Introduction

The spatial segregation of sexes outside the mating season has been documented in a wide variety of mammals (Ruckstuhl and Neuhaus 2002). The differential use of space by sexes is intimately linked to sexual size dimorphism, being more common among more dimorphic species (Mysterud 2000). In mammals, most studies have been conducted with ungulates, and hypotheses on the evolutionary ecology of sexual segregation in mammals have mostly been developed for this taxonomic group (Main and Coblentz 1996; Ruckstuhl and Neuhaus 2002; Bowyer 2004). Sexual segregation has been described in several dimorphic species of seals and sea lions, including Arctocephalus gazella (Staniland and Robinson 2008), A. forsteri (Page et al. 2006), Halichoerus grypus (Breed et al. 2006) and Mirounga spp. (see below). Staniland (2005) reviewed the literature in pinnipeds and concluded that, because of their diversity, the sexes segregate in many different ways and to varying extents, meaning that it is impossible to generalize the entire group.

Elephant seals are among the most sexually dimorphic of all mammals (McCann 1981; Le Boeuf and Reiter 1988).

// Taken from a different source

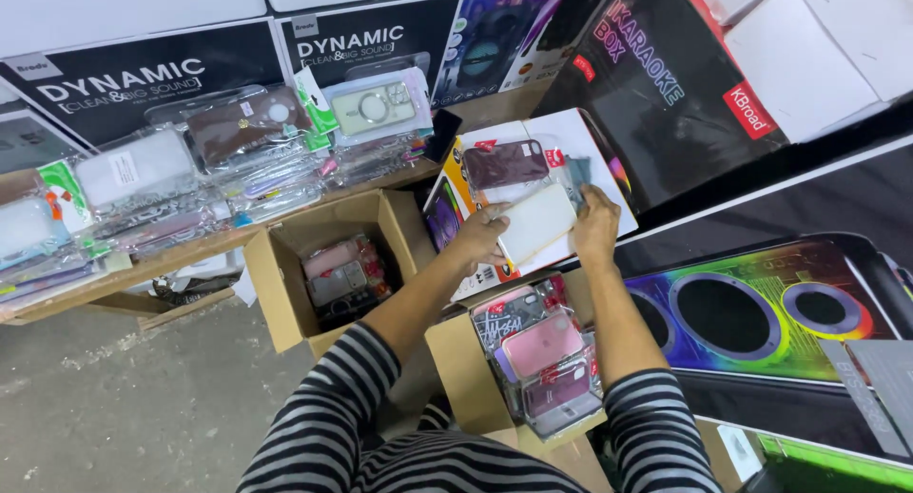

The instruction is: The recorder is cleaning and organizing various packaged phone cases from shelves into a cardboard box.

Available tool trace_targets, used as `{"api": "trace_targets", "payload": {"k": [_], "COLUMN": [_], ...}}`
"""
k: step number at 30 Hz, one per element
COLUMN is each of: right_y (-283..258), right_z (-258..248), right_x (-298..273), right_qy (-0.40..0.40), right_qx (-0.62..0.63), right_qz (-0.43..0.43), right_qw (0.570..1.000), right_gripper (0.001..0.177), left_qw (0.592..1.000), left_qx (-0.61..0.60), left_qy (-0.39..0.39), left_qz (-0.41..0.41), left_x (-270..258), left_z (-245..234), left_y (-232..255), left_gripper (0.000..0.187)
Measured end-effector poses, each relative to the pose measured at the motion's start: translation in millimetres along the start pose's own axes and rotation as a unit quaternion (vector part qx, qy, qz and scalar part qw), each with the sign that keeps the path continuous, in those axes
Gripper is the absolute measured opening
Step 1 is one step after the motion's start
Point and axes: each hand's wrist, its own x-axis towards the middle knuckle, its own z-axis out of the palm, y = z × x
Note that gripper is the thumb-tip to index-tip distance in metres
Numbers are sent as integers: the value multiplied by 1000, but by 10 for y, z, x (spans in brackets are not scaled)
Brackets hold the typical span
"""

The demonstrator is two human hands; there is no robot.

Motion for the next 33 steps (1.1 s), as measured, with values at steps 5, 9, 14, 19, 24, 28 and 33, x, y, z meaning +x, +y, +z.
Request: {"api": "trace_targets", "payload": {"k": [5,9,14,19,24,28,33], "right_y": [240,-348,-979,-1408,-1752,-1998,-2203], "right_z": [-88,-471,-657,-460,-145,239,759], "right_x": [-64,-190,-270,-452,-623,-788,-1003], "right_qy": [48,60,-175,-168,-153,-163,-213], "right_qx": [-58,122,503,554,534,515,383], "right_qz": [56,150,347,327,311,322,240], "right_qw": [996,979,772,747,771,778,866], "right_gripper": [36,27,78,42,46,49,67], "left_qw": [997,965,871,693,967,917,929], "left_qx": [22,144,272,471,12,220,100], "left_qy": [12,39,78,128,201,280,345], "left_qz": [67,217,402,530,156,180,85], "left_x": [-383,-1023,-1516,-1733,-2060,-1692,-1155], "left_z": [-273,-472,-574,-873,-952,-1688,-2375], "left_y": [96,426,431,218,332,-531,-1191], "left_gripper": [44,39,35,35,83,52,45]}}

Estimations of size differences range from four to ten times, depending on species, populations and metric used (Bonner 1990; Boyd et al. 1994; Ralls and Mesnick 2009; Bailleul et al. 2010). Elephant seals forage exclusively at sea and dive continuously and deeply throughout their foraging trips (Costa 1991; Hindell et al. 1991; Le Boeuf et al. 1996; Campagna et al. 2000; Bailleul et al. 2007; McIntyre et al. 2010). There have been many studies on migration (Bailleul et al. 2007; Reisinger et al. 2010), foraging behaviour (Le Boeuf 2000; Bradshaw et al. 2002; Field et al. 2004; Biuw et al. 2007; Simmons et al. 2007) and diet (Van den Hoff et al. 2003). Many of these studies show sexual segregation at sea. Combining high sexual dimorphism and high sexual segregation, this species is an excellent model for the study of causes and consequences of sexual differences in habitat utilization.

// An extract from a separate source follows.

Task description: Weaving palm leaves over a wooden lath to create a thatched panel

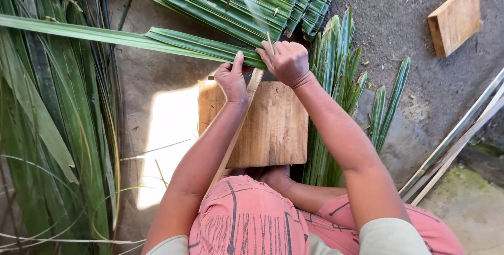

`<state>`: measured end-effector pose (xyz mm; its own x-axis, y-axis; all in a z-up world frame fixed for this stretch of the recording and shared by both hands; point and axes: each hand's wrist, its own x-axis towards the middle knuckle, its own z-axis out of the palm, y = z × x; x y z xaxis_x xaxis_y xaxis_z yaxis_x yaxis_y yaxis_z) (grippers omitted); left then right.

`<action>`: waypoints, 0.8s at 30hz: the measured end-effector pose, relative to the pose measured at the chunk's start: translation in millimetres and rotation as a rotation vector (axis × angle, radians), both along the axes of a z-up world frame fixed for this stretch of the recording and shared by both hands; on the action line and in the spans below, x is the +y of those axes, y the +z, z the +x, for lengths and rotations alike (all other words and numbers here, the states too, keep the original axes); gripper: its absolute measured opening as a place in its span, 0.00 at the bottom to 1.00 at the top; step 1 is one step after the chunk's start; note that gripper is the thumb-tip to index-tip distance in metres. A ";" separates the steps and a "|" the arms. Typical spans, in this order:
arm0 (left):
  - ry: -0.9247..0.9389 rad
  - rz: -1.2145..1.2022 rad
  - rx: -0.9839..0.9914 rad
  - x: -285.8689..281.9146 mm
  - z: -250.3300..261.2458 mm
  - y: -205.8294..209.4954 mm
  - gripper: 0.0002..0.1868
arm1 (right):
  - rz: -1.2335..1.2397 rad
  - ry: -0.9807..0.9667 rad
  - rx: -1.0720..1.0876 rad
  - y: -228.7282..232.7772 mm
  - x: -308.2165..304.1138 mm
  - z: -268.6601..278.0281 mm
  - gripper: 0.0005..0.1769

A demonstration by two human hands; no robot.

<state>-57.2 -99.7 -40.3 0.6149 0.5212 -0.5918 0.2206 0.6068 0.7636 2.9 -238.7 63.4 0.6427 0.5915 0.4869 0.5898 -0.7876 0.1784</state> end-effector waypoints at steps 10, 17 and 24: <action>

At least six hypotheses have been proposed to explain sexual segregation in elephant seals: different predation efficiency (Le Boeuf et al. 2000), different energetic requirements during growing stages (Stewart 1999), different response to predation risk (Le Boeuf et al. 2000), niche competition (Field et al. 2005; Bailleul et al. 2010; McIntyre et al. 2010), and genetic drift and fixation (Stewart 1999). At present, there is not agreement on the ecological forces that govern ocean distribution, including sexual segregation, in elephant seals.

In recent years, there has been a steady increase in the application of species distribution models (SDMs) to investigate ecological and biogeographical issues (Ladle and Whittaker 2011). These associative models relate occurrence or abundance data at known locations of individual species (distribution data) to information on the environmental characteristics of those locations. Several publications have reviewed the available SDMs (Austin 2002; Hirzel et al. 2002; Guisan and Thuiller 2005; Elith and Leathwick 2009; Cassini 2013). These reviews found that SDMs have been used with good results to characterize the natural distributions of species and to apply this information to investigate a variety of scientific and applied issues. SDMs have two main uses: identifying predictors or key factors of the environment that affect species distributions and predicting distributions in new scenarios, assuming that the variables included in the model are relevant factors (Cassini 2013).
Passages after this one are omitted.